African-American life life in the U.S. before and after slavery with all its northern ambiguities and hypocrisies, tended to denigrate the status of the male. For various structural reasons., the traditional role of provider and protector was only to be achieved within very narrow parameters and with limited income. Structurally, White males had more ready access to Black women, while the authority, the unwritten but operational laws of society, private power, was arranged to clearly not facilitate Black men from approaching white women:
from the Chicago Seven trial: But the poisoned dart of that “blatant racist” remark made Judge Hoffman declare at this moment to the court that the first desegregation case in a northern state, the South Holland school case, had been tried and won in his courtroom. He mentioned the editorials in newspapers that praised the wisdom and liberality of his decision, but he did not mention the phone calls and letters that decried it. He did not mention that he occasionally said as a bit of a joke, “I only ruled that little boys and girls could go to school together not that white women should marry black men.” Read More:http://www.press.uchicago.edu/Misc/Chicago/741147.html
Because of sexual attraction, The Black woman could always more easily approach the source of power: the patriarchal white man. Also, American ideas that weighed what were appropriate occupations for women, even Black women, would often place them in a more advantageous position than their spouses to obtain less demeaning and physically dangerous work. At least to some extent. Islam, as we well know, stresses more severe obligations on the male, but with them, the leniency of privilege and more exalted status. Paradoxically, the conditions of American life, make many Blacks feel that the exoticism, its culture of poetry, music, lifestyle, helps them come closer to grasping what is perceived as the middle-class norms of white American family life.

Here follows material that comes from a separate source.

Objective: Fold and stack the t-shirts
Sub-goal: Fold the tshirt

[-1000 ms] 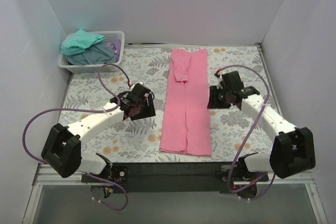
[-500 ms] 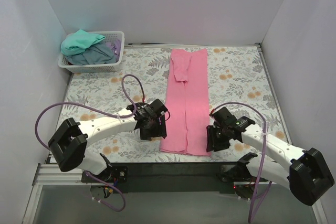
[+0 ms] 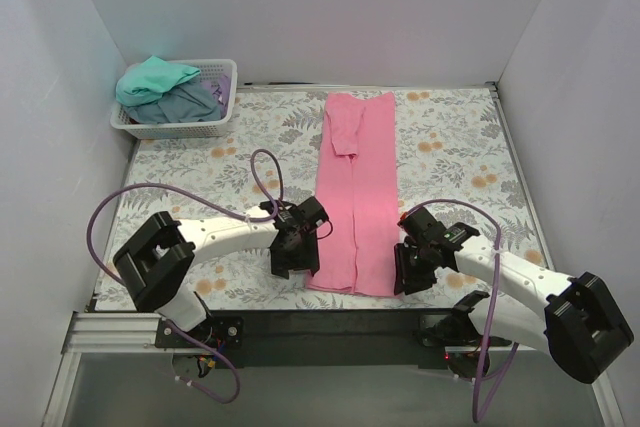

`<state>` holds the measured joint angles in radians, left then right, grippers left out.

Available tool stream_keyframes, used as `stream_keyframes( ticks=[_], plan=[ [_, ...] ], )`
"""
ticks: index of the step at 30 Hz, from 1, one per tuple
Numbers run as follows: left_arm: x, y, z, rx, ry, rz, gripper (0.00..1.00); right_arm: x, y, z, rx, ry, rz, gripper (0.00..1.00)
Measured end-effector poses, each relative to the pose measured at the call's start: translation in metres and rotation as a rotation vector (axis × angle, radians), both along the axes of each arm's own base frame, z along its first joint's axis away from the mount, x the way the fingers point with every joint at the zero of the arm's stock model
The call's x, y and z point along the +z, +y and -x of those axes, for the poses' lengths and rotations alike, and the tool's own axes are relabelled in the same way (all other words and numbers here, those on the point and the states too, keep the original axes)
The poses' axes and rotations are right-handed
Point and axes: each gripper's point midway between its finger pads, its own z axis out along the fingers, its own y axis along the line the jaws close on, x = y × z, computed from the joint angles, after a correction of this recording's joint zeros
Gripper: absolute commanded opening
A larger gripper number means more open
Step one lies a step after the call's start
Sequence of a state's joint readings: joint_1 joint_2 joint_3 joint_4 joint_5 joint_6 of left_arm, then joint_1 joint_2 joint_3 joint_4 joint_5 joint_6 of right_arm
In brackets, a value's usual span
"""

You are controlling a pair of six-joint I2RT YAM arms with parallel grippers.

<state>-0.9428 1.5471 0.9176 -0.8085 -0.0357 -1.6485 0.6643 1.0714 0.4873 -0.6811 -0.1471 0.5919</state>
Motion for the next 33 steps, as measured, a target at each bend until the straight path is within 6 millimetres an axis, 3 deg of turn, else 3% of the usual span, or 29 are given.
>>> stream_keyframes(
  ticks=[6, 10, 21, 26, 28, 32, 33],
  plan=[
    [-0.013, -0.004, 0.005, -0.022, 0.039, -0.042, 0.57, -0.001, 0.004, 0.003, 0.005, 0.017, -0.022, 0.28],
    [-0.013, -0.008, 0.007, -0.040, 0.047, -0.051, 0.55, -0.003, 0.005, 0.005, 0.008, 0.023, -0.029, 0.02],
    [-0.013, -0.013, 0.010, -0.060, 0.059, -0.057, 0.45, -0.003, 0.006, 0.005, 0.009, 0.022, -0.033, 0.01],
    [-0.014, -0.016, 0.014, -0.070, 0.073, -0.057, 0.36, -0.003, 0.006, 0.005, 0.009, 0.021, -0.034, 0.01],
    [-0.015, -0.017, 0.015, -0.072, 0.083, -0.057, 0.30, -0.003, 0.006, 0.005, 0.010, 0.021, -0.034, 0.01],
    [-0.016, -0.024, 0.017, -0.080, 0.102, -0.041, 0.00, -0.003, 0.006, 0.005, 0.011, 0.020, -0.034, 0.01],
    [-0.015, -0.027, 0.018, -0.087, 0.108, -0.033, 0.00, -0.003, 0.006, 0.005, 0.012, 0.020, -0.034, 0.01]
  ],
)
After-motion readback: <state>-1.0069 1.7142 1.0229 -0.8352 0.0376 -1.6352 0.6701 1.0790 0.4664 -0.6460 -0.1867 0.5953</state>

( see link at end) During this period, Cleaver discovered in the deeper recesses of his consciousness that he had an “Ogre,”– literally the white woman–who possessed “a tremendous and dreadful power over” him. The sexual appeal of the American white woman, he philosophized, was a great power in the mind of the American black man. Though he attempted to be theoretical on generalized racial traits, Cleaver thus introduced inadvertently his own sore spot–the interconnectedness of his “sexual identity” and his identity as “an oppressed black man.” In short, Cleaver politicized his own sexual perversions.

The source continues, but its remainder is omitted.